Jurisprudentie

  • Het Gerechtshof Amsterdam heeft op 20 september 2022 in de zaak onder nr. 21/00111 geoordeeld dat verweerder het verzoek om terugbetaling terecht heeft afgewezen. Op het moment van aangifte voor de invoer van tonijnconserven heeft eiseres geen aanspraak gemaakt op een preferentieel tarief. Deze vis zou worden belast tegen een nul-recht indien bij de aangifte ten invoer op voorgeschreven wijze aanspraak zou zijn gemaakt op toepassing van een preferentieel tarief met preferentiële oorsprong Ecuador. Het Hof ziet in deze zaak geen aanleiding af te wijken van zijn oordeel in een eerdere uitspraak uit 2017. Evenmin ziet het Hof aanleiding prejudiciële vragen te stellen aan het Hof van Justitie. De slotsom is dat het hoger beroep van belanghebbende ongegrond is. De uitspraak van de rechtbank dient te worden bevestigd.

  • Het Gerechtshof Amsterdam heeft op 6 september 2022 in zaak met het kenmerk nr. 21/00501 geoordeeld op het hoger beroep van de inspecteur tegen de uitspraak van de rechtbank Noord-Holland over de indeling van banners en daarbij horende bergings- en verpakkingsmiddelen. De inspecteur is er in zijn beschikking op het verzoek om terugbetaling van het nagevorderde belastingbedrag met juistheid vanuit gegaan dat de banners dienen te worden ingedeeld onder post 76.16, zodat voor terugbetaling geen aanleiding bestaat.

  • Het Gerechtshof Amsterdam heeft op 31 maart 2020 in de zaak 19/00614 uitspraak gedaan in een geschil betreffende een ongeldig verbinteniscertificaat. Het gerechtshof heeft geoordeeld dat er geen aanspraak (meer) kan worden gemaakt. De UTB is terecht opgelegd, de uitspraak van de rechtbank dient te worden bevestigd. De Hoge Raad heeft op 28 oktober 2022 arrest gewezen in de zaak onder nummer 20/01560 en het beroep in cassatie ongegrond verklaard.

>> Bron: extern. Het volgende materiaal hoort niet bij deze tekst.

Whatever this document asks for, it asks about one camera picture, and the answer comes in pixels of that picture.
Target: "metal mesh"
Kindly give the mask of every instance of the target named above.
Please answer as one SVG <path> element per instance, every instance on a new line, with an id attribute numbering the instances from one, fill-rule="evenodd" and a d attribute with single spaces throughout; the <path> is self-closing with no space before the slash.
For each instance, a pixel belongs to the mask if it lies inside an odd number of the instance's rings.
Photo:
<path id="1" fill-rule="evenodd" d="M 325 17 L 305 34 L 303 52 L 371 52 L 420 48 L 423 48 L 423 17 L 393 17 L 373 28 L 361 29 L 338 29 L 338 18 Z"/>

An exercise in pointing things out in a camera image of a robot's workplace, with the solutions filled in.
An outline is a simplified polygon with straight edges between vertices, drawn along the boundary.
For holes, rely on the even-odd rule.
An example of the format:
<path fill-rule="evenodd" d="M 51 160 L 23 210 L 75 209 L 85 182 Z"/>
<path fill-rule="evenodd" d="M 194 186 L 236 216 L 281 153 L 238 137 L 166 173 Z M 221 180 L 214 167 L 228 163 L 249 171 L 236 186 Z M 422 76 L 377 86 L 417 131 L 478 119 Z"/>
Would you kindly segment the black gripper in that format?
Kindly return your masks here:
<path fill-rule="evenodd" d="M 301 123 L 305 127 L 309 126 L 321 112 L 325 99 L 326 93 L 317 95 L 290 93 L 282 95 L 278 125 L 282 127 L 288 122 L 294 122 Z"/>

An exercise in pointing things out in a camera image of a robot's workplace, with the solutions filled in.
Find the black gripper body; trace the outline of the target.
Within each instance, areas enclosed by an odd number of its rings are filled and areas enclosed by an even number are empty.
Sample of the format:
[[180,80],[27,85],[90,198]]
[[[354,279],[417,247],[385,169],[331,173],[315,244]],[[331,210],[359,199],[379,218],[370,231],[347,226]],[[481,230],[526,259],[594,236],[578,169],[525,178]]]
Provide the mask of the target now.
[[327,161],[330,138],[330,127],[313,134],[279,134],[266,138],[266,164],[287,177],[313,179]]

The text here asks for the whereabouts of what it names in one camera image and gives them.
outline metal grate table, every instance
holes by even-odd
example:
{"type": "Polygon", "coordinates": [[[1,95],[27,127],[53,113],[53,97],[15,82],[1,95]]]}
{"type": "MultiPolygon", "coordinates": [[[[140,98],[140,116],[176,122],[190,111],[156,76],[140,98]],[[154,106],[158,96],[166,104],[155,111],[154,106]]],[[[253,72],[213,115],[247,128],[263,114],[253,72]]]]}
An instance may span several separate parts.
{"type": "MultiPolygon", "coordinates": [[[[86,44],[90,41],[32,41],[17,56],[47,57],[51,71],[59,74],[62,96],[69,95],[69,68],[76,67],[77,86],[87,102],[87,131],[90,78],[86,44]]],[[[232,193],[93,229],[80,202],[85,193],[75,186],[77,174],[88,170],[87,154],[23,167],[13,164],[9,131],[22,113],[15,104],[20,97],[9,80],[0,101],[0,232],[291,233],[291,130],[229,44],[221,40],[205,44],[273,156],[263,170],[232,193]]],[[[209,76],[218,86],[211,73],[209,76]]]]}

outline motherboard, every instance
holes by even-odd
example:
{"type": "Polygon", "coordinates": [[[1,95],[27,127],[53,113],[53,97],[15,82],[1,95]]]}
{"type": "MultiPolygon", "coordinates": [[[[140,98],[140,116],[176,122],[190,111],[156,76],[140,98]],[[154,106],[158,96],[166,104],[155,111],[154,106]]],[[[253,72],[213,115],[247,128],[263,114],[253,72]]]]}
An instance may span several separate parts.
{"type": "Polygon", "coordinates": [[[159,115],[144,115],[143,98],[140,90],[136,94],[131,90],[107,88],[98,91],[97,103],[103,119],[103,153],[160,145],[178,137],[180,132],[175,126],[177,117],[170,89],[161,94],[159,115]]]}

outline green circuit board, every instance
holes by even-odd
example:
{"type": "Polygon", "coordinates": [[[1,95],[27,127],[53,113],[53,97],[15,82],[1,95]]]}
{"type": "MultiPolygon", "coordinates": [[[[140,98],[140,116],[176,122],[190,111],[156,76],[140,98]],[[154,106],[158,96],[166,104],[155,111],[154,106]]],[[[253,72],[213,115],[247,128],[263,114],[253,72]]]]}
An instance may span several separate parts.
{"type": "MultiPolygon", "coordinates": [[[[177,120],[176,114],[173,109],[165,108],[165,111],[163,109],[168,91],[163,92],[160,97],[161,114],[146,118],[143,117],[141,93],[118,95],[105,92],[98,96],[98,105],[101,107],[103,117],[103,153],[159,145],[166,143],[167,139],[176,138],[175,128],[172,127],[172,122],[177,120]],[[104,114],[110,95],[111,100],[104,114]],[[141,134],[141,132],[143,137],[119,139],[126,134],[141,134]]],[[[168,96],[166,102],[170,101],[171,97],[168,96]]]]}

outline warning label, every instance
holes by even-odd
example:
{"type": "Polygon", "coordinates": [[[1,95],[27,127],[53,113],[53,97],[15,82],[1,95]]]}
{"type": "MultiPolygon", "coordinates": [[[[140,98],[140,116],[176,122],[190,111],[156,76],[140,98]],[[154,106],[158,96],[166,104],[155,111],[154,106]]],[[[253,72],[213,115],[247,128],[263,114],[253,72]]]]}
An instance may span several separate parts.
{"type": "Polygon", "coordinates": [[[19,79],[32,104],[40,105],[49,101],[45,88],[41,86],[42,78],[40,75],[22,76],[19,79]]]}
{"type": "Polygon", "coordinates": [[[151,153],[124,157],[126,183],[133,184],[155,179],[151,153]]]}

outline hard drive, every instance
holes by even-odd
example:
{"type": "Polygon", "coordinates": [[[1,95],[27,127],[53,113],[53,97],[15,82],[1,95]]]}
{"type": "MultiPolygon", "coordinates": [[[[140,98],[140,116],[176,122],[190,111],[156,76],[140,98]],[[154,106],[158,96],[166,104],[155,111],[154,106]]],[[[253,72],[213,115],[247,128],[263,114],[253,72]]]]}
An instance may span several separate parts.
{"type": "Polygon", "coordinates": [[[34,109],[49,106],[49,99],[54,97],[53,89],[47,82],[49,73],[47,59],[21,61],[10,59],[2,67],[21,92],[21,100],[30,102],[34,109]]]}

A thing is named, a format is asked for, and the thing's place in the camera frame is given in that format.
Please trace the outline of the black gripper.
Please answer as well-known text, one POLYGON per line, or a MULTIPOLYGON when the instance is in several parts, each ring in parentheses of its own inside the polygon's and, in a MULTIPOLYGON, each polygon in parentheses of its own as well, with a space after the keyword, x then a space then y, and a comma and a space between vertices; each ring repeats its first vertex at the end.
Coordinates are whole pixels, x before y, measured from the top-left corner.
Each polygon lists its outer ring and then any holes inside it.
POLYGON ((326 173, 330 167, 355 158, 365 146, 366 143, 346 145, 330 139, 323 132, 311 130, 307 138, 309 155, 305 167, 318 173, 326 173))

  • De rechtbank Noord-Holland heeft op 27 september 2022 uitspraak gedaan in zaaknummer HAA 20/1154 ter zake van de indeling van glijmiddelen. De rechtbank is van oordeel dat de door verweerder voorgestane indeling de juiste is. De in geschil zijnde goederen zijn glijmiddelen voor erotische handelingen. De glijmiddelen worden voornamelijk gebruikt voor het beschermen van de externe en interne geslachtsorganen bij erotische handelingen. Derhalve worden deze glijmiddelen gezien als cosmetische bereiding als bedoeld in Hoofdstuk 33. Het belangrijkste doel van de glijmiddelen is het voorkomen van pijn en irritatie van de interne genitale organen. Op grond daarvan moet GN-code 3307 90 00 (6,5% douanerecht) worden toegepast. De rechtbank vindt steun voor dit oordeel in het onder rechtsoverweging 18 aangehaalde Statement van de 62e vergadering Comité douanewetboek, afdeling Tarief- en statistieknomenclatuur

  • De rechtbank Noord-Holland heeft op 2 september 2022 in zaaknummer 21/4933 geoordeeld dat zogenoemde 'waxchips' onder de GN onderverdeling 3307 49 00 vallen als andere preparaten voor het parfumeren van vertrekken dan preparaten die bij verbranding een welriekende geur verspreiden. Dit is dezelfde post als waaronder eiseres de goederen bij haar aangiften heeft aangegeven. De rechtbank overweegt dat de waxchips bij de verspreiding van hun geur niet zelf branden, maar dat de geurverspreiding het gevolg is van verhitting in een houdertje, boven een brander. De rechtbank acht het daarom niet passend om de waxchips onder post 3307 4100 00 in te delen, omdat in die post “verbranding” met zo veel woorden in de beschrijving van het goed is genoemd. Dit leidt de rechtbank tot de conclusie dat de waxchips moeten worden ingedeeld onder code 3307 4900 00 van de GN.

    De omstandigheid dat de rechtbank tot een andere indeling komt dan verweerder in de uitspraken op bezwaar leidt niet tot gegrondverklaring van het beroep, omdat voor de posten 3307 4100 00 en 3307 4900 00 hetzelfde tarief (6,5 %) van toepassing is.